◆ **HOW TO COMPLETE THIS TASK**
The data must be reproduced verbatim; images are to be omitted.
________________________
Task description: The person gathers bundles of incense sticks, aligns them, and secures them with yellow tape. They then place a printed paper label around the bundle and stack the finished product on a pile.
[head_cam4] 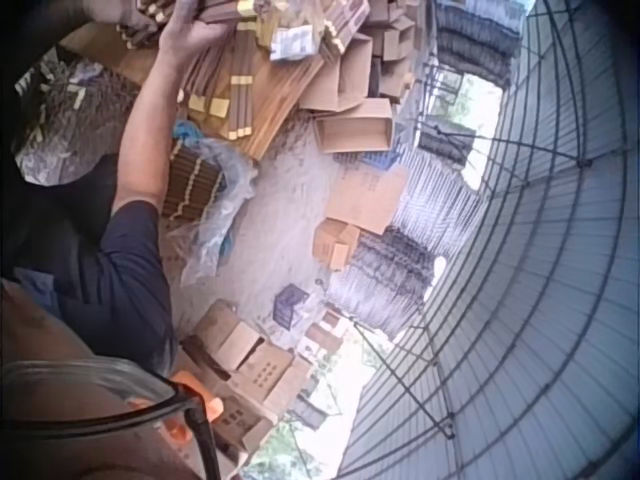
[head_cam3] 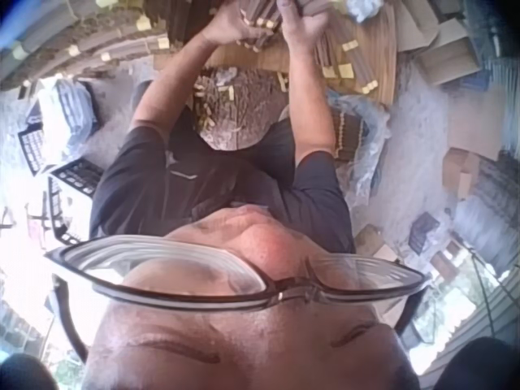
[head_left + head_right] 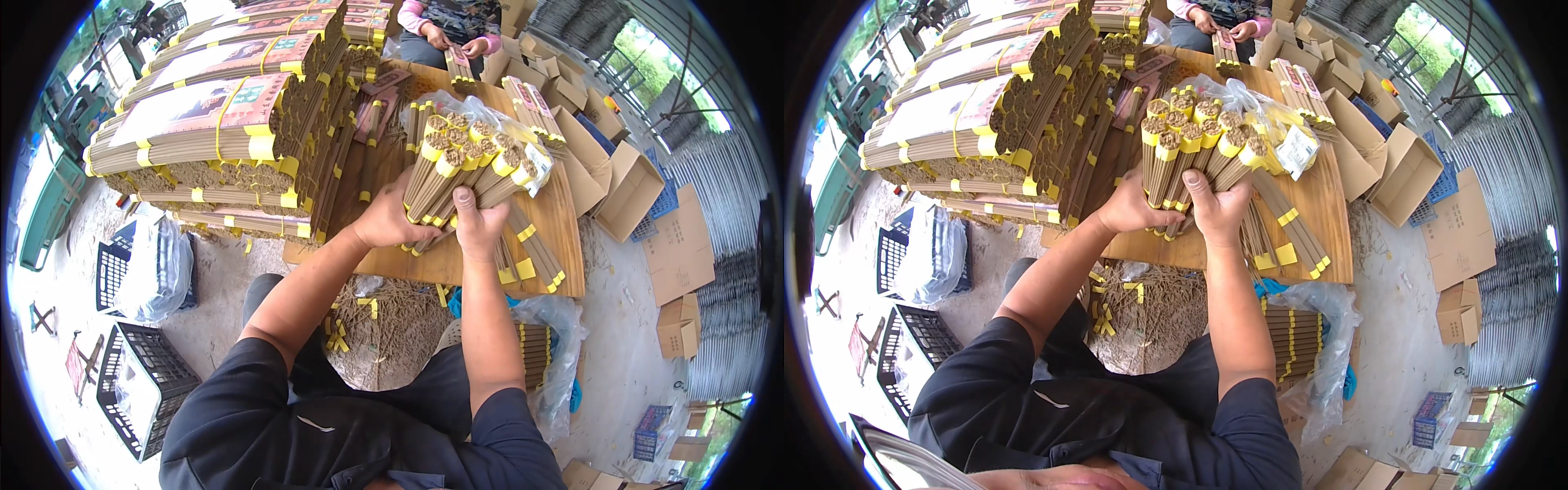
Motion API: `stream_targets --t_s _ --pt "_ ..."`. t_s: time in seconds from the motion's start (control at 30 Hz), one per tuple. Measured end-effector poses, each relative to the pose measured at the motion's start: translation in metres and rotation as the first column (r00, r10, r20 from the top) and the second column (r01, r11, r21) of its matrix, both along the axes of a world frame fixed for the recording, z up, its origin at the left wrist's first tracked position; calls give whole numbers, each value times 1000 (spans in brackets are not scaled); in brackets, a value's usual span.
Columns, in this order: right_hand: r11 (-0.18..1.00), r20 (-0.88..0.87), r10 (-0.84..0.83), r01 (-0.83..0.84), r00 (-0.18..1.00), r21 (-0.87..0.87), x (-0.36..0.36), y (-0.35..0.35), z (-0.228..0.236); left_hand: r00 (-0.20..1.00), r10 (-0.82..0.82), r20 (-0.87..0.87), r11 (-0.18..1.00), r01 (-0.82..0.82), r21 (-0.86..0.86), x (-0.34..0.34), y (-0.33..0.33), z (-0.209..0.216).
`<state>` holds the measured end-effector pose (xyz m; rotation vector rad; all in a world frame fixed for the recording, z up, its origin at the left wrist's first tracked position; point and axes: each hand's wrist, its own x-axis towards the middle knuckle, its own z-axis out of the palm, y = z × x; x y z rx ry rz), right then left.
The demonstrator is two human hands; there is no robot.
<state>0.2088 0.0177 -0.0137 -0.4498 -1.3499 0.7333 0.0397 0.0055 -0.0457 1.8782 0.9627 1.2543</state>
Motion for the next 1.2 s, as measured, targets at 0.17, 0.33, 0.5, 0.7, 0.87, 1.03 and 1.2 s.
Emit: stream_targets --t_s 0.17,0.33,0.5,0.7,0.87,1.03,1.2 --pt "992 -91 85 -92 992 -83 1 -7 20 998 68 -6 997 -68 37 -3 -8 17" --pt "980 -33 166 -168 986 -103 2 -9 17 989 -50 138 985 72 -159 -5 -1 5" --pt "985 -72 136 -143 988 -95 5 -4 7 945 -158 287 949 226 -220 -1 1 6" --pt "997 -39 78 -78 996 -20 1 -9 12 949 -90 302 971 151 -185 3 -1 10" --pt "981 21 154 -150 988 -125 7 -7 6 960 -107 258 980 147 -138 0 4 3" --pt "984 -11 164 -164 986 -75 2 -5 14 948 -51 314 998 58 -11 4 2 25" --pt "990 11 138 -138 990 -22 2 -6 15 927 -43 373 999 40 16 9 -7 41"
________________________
◆ **WORKED SOLUTION**
Task description: The person gathers bundles of incense sticks, aligns them, and secures them with yellow tape. They then place a printed paper label around the bundle and stack the finished product on a pile.
[head_cam4] 
[head_cam3] 
[head_left + head_right] 
Motion API: `stream_targets --t_s _ --pt "_ ..."`. t_s: time in seconds from the motion's start (control at 30 Hz), one per tuple. Measured end-effector poses, each relative to the pose measured at the motion's start: translation in metres and rotation as the first column (r00, r10, r20 from the top) and the second column (r01, r11, r21) of its matrix, both along the axes of a world frame fixed for the recording, z up, its origin at the left wrist's first tracked position; calls give whole numbers, each value times 1000 (spans in brackets are not scaled); in brackets, a value's usual span.
Columns, in this order: right_hand: r11 (-0.18..1.00), r20 (-0.88..0.87), r10 (-0.84..0.83), r01 (-0.83..0.84), r00 (-0.18..1.00), r21 (-0.87..0.87), x (-0.36..0.36), y (-0.35..0.35), z (-0.228..0.236); left_hand: r00 (-0.20..1.00), r10 (-0.82..0.82), r20 (-0.87..0.87), r11 (-0.18..1.00), r01 (-0.82..0.82), r21 (-0.86..0.86), x (-0.34..0.34), y (-0.33..0.33), z (-0.209..0.216).
`<state>` holds the measured end-effector pose (xyz m; rotation vector rad; all in a world frame fixed for the recording, z up, its origin at the left wrist's first tracked position; point and axes: each hand's wrist, its own x-axis towards the middle knuckle, its own z-axis out of the palm, y = z × x; x y z rx ry rz), right then left.
The demonstrator is two human hands; there is no robot.
<state>0.2088 0.0177 -0.0137 -0.4498 -1.3499 0.7333 0.0397 0.0055 -0.0457 1.8782 0.9627 1.2543</state>
Motion for the next 1.2 s, as measured, targets at 0.17, 0.33, 0.5, 0.7, 0.87, 1.03 and 1.2 s.
Emit: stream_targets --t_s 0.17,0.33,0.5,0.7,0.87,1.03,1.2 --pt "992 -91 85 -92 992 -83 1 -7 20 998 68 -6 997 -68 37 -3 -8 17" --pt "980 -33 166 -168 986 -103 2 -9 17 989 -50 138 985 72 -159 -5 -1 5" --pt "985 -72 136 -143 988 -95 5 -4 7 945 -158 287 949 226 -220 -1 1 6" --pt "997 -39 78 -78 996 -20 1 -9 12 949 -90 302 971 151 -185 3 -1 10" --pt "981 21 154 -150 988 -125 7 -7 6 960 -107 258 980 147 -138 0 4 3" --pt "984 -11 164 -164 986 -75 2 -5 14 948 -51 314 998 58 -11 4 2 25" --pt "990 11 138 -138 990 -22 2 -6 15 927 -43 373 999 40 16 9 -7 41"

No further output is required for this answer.